I have tested it on an xml doc of 300K, I have tested it with an xml doc of 1.5M. But, the live xml doc is going to be about 16m and that could take a whil e to process.
I am using the xpath module as well, so the whole xml doc needs to be stored in memory so it can be traversed using xpath. It therefore slows quite a bit when file size increases.
To speed things up I figured it might be worth breaking it down into chunks, this would mean less stored in memory. The trouble is though, the xml wouldn't be well formed if I didnt process the whole lot at once.
Anyone got ay suggestions on hw I can speed things up as this is going to chew a load of processing power.
Thanks
Just did another run on the 1.5mb xml doc with the original script, going on the fact that I had time to have my dinner while it processed it (and it hadn't finished when I got back), I think I might need to use twig when I go on to the 16mb document, either that or another 512 ram and an extra couple of days to sit and watch it!
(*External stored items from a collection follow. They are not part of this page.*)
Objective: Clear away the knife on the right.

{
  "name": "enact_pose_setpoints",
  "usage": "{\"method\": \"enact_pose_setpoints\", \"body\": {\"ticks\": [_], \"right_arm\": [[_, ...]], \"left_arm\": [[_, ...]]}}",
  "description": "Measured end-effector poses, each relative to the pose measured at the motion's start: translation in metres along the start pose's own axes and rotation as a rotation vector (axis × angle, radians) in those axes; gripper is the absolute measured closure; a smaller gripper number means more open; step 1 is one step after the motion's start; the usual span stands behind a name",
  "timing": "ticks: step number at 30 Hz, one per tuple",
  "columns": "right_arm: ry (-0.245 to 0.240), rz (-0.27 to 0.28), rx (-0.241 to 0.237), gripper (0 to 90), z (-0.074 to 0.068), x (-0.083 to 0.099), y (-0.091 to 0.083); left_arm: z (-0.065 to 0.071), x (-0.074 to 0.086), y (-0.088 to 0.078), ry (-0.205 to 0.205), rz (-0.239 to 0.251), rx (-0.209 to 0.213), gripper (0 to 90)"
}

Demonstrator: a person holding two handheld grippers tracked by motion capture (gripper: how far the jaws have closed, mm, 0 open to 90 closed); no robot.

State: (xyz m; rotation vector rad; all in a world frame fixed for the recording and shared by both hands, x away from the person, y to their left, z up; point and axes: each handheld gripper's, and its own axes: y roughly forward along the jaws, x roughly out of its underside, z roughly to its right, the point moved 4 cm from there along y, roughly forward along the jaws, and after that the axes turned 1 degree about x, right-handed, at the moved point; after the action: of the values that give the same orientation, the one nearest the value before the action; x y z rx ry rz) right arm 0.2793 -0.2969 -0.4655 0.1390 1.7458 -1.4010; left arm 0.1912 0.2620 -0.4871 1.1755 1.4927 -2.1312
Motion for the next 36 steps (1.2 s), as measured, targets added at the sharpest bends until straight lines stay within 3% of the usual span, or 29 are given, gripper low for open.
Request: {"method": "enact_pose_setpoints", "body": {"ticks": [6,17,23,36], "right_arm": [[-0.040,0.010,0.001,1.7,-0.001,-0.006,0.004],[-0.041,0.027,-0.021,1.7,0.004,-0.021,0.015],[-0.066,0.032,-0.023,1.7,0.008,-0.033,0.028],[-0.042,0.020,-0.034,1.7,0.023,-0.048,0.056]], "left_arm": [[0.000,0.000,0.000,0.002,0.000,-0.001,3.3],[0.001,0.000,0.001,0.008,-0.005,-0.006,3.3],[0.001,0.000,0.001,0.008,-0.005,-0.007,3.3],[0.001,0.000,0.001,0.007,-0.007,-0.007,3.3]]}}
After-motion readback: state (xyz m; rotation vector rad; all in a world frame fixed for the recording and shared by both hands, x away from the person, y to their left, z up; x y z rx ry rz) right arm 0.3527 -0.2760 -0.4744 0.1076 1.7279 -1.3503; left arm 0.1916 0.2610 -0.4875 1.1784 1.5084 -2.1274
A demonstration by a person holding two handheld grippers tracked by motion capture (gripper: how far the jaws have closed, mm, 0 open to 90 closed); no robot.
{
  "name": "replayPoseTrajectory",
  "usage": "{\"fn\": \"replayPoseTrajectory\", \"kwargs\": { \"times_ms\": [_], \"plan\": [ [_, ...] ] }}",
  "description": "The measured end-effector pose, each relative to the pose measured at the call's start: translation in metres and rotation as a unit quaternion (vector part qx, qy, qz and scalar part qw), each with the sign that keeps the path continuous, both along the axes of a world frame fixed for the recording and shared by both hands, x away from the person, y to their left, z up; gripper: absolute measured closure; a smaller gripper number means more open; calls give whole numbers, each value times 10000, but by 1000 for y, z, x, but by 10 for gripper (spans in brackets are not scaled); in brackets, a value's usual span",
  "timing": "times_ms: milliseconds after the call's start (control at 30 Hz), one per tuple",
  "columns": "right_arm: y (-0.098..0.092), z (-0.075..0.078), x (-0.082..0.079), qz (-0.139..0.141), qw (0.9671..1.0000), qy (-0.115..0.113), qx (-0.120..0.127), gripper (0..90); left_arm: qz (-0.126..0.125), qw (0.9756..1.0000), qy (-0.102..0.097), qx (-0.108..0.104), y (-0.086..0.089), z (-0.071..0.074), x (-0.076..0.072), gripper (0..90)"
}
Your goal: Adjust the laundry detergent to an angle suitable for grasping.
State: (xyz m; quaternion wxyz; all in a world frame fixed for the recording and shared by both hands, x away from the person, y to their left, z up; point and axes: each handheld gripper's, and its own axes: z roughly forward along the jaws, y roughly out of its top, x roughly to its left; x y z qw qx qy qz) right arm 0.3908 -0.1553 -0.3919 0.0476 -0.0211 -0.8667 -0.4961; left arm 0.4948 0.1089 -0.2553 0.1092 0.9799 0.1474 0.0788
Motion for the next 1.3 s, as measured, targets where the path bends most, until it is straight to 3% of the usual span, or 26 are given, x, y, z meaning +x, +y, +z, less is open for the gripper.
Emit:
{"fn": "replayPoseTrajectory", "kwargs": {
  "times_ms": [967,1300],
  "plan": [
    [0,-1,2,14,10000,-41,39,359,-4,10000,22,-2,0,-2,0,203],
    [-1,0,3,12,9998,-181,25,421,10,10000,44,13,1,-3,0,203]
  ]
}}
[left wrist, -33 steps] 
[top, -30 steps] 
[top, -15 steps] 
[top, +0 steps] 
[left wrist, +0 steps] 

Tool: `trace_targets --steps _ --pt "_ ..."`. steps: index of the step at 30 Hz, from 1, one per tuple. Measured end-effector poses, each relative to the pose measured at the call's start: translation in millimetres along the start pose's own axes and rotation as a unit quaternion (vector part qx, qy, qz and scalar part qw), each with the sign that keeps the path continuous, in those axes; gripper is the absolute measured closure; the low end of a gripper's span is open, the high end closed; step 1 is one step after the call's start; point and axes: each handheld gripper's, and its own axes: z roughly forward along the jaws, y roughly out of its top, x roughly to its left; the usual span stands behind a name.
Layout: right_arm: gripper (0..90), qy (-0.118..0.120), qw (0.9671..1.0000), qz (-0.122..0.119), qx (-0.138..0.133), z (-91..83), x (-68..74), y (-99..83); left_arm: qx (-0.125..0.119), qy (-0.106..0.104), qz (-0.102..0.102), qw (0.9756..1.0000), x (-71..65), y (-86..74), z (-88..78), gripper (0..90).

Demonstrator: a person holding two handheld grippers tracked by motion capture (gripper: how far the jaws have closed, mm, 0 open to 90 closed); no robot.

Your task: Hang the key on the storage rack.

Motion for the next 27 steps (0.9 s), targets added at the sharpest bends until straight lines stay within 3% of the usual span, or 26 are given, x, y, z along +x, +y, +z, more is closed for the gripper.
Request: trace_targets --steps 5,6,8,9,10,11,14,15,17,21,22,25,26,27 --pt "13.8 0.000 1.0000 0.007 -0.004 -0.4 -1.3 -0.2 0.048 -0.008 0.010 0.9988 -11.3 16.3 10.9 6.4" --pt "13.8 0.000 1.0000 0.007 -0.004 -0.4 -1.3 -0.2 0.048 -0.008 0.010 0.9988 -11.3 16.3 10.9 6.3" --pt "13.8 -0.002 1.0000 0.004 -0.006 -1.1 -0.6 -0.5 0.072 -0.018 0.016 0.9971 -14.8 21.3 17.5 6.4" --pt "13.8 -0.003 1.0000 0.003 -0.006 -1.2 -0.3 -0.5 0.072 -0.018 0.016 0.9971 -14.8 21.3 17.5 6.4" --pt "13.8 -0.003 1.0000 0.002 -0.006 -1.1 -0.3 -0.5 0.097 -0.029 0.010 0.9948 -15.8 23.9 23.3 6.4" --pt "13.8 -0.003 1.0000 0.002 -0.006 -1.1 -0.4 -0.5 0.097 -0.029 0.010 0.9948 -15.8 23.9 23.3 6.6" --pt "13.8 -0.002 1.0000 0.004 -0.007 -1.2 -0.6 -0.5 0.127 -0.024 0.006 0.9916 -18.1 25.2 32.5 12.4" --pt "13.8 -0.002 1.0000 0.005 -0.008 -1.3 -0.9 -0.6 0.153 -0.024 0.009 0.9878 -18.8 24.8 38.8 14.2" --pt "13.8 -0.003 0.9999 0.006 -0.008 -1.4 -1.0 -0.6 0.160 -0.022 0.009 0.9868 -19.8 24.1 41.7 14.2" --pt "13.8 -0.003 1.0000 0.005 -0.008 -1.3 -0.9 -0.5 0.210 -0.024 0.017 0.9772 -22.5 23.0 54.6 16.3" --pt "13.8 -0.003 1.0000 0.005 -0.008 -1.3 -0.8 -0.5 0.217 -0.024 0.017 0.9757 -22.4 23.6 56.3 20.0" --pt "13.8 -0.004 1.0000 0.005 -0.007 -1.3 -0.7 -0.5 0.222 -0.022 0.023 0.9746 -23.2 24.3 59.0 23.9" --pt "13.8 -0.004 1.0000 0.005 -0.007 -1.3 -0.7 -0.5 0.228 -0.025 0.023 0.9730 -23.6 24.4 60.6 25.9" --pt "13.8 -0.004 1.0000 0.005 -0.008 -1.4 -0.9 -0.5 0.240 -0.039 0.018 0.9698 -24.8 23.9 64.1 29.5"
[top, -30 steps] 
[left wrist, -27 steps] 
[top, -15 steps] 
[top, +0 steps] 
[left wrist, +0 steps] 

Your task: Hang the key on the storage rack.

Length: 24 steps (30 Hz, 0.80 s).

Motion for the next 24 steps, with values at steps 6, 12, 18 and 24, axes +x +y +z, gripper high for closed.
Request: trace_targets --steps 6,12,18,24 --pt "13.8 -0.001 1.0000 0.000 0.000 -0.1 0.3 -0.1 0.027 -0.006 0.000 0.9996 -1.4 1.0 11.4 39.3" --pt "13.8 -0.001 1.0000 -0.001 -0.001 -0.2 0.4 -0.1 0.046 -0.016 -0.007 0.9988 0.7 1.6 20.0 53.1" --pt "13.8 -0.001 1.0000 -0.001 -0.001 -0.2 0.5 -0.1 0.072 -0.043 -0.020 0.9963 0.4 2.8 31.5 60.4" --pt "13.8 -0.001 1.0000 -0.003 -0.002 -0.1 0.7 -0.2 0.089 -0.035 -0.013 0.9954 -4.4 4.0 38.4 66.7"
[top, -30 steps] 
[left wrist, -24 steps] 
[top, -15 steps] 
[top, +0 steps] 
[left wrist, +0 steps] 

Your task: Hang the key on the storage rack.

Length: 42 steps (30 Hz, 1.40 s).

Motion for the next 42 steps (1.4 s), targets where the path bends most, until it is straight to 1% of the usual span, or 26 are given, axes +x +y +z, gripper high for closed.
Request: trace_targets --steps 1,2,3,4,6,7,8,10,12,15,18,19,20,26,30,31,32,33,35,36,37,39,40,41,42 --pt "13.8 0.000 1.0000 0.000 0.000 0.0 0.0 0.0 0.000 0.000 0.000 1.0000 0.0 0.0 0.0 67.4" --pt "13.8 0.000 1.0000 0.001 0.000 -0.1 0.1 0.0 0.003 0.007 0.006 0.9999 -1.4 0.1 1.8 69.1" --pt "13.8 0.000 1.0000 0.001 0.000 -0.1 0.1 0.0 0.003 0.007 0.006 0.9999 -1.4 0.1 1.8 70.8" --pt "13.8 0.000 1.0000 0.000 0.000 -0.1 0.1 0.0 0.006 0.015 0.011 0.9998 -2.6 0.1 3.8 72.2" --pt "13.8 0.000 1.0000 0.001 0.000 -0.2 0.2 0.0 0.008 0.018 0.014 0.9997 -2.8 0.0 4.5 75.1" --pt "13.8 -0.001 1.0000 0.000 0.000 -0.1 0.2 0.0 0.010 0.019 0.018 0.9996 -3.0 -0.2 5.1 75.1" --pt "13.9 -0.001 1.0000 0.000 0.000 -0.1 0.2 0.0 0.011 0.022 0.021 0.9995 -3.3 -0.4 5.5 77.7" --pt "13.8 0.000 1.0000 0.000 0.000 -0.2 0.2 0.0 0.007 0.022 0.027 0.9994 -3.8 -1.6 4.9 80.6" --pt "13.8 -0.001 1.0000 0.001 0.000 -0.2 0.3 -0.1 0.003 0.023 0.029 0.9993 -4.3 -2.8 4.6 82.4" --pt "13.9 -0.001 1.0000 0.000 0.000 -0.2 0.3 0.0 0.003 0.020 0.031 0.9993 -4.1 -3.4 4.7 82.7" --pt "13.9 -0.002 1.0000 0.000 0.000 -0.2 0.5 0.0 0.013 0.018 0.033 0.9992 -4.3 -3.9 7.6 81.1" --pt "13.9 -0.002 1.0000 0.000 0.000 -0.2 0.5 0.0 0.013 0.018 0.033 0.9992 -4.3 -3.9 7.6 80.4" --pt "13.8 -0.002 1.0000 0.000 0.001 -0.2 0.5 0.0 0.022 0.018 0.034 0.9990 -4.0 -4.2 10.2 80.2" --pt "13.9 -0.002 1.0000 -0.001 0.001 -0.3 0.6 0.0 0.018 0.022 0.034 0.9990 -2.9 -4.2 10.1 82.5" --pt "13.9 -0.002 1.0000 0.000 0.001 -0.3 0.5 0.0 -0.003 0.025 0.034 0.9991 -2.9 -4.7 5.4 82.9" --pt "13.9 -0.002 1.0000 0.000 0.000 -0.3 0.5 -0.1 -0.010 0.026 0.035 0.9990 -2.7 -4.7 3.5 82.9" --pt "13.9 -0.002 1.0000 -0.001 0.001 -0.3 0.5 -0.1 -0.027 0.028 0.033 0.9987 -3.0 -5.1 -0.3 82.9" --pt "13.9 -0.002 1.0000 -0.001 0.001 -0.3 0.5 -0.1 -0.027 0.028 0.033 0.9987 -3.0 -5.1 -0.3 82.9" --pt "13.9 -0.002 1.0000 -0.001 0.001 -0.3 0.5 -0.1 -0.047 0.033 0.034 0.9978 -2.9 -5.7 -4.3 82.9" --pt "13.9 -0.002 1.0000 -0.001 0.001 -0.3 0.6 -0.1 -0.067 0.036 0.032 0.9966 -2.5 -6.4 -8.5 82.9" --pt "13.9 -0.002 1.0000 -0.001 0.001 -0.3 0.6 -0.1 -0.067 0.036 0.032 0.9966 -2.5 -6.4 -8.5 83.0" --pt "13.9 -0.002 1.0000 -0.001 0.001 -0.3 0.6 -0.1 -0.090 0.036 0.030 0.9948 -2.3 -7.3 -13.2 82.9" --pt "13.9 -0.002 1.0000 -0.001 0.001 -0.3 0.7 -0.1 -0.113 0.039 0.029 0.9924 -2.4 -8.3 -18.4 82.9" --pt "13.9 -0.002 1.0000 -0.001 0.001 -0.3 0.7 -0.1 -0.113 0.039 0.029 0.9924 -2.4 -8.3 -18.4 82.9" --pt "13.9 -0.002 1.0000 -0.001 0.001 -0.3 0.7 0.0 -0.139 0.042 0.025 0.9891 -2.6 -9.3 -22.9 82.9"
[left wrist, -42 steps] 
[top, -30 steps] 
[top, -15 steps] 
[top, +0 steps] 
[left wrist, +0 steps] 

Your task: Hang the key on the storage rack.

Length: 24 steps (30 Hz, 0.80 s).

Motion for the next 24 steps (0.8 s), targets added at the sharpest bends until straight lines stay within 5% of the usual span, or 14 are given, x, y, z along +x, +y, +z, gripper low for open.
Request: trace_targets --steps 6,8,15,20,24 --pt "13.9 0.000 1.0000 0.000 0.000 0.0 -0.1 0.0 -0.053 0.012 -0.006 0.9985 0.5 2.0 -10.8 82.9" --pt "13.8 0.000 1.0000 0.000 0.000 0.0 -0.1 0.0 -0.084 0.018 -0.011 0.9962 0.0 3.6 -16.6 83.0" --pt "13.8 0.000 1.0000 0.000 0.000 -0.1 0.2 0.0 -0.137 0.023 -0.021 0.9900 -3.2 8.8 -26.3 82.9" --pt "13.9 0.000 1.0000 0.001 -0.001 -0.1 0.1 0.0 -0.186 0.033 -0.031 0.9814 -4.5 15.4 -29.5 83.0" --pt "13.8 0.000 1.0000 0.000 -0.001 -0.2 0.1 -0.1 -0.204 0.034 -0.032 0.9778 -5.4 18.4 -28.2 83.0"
If you need to only process some of the xml doc then twig should be handy as it means you only have to load that chunk into memory. I think the authors are trying to make it so you can navigate this "twig" of the xml doc using an xpath subset.
However, if you need to process the whole lot then I dont think it will help - which I think makes sense, because unless you have everything stored in memory the processor wouldnt know how to navigate it.
I guess another option would be to effectively break one xml doc down into smaller valid xml docs - shouldnt hard due to structured nature of xml.
I'll take a closer look at twig later, so I'll let you know if first impressions were wrong.